▶ [WORK INSTRUCTIONS]
Each line from the one containing "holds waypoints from" through the final line of the data below must be repeated exactly.

▶ [DATA SEGMENT]
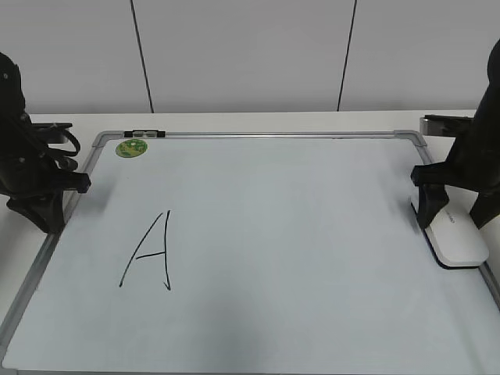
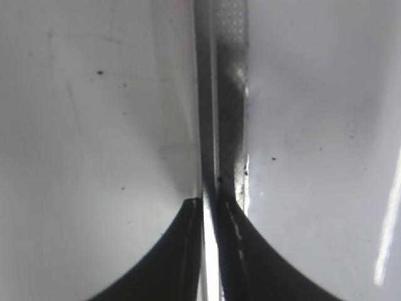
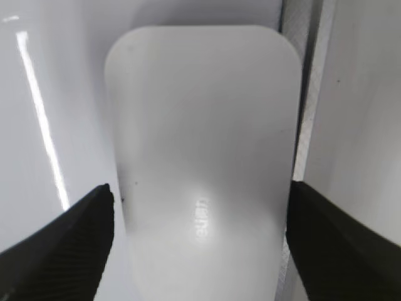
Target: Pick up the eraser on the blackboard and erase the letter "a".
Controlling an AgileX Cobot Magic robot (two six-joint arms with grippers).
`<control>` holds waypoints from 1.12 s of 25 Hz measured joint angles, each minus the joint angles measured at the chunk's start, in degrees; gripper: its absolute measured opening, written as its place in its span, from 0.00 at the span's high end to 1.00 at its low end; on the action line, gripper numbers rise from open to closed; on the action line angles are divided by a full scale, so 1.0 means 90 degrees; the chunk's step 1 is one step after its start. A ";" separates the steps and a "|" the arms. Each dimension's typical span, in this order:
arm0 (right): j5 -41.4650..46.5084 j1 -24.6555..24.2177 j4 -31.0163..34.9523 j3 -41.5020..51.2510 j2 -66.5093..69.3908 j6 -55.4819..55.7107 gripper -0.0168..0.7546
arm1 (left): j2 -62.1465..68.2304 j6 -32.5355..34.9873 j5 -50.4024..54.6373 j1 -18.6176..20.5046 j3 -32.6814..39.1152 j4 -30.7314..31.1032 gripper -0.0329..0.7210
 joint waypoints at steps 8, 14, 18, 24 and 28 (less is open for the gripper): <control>0.0665 0.0000 0.0008 -0.0722 0.0000 0.0012 0.12 | 0.0000 0.0000 0.0000 0.0000 0.0000 0.0027 0.85; 0.0798 0.0000 -0.0181 -0.0812 0.0000 0.0214 0.12 | -0.0120 -0.0305 0.0000 0.0000 0.0048 0.0444 0.49; 0.0801 0.0000 -0.0288 -0.0812 0.0000 0.0430 0.12 | -0.0501 -0.0393 0.0000 0.0000 0.0063 0.0678 0.17; 0.0811 0.0000 -0.0261 -0.0812 -0.0014 0.0531 0.22 | -0.1023 -0.0411 0.0394 0.0000 0.0063 0.0729 0.14; 0.0811 0.0000 -0.0154 -0.0812 -0.0208 0.0575 0.27 | -0.1323 -0.0426 0.0720 0.0000 0.0063 0.0854 0.21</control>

▶ [COMPLETED TASK]
`<control>` holds waypoints from 1.12 s of 25 Hz measured joint angles, each minus the joint angles measured at the chunk's start, in degrees; gripper: its absolute measured opening, written as its place in its span, from 0.00 at the span's high end to 1.00 at its low end; on the action line, gripper numbers rise from open to closed; on the action line angles are divided by a full scale, so 1.0 means 90 degrees; the chunk's step 1 is one step after its start. A ";" separates the steps and a "|" the arms. Each dimension's typical span, in this order:
arm0 (right): j5 -41.4650..46.5084 j1 -24.6555..24.2177 j4 -31.0163..34.9523 j3 -41.5020..51.2510 j2 -66.5093..69.3908 j6 -55.4819..55.7107 gripper -0.0168..0.7546
arm1 (left): j2 -62.1465..68.2304 j6 -32.5355..34.9873 j5 -50.4024..54.6373 j1 -18.6176..20.5046 j3 -32.6814..39.1152 j4 -30.7314..31.1032 gripper -0.0329..0.7210
 joint waypoints at steps 8, 14, 18, 24 and 28 (less is open for the gripper): <control>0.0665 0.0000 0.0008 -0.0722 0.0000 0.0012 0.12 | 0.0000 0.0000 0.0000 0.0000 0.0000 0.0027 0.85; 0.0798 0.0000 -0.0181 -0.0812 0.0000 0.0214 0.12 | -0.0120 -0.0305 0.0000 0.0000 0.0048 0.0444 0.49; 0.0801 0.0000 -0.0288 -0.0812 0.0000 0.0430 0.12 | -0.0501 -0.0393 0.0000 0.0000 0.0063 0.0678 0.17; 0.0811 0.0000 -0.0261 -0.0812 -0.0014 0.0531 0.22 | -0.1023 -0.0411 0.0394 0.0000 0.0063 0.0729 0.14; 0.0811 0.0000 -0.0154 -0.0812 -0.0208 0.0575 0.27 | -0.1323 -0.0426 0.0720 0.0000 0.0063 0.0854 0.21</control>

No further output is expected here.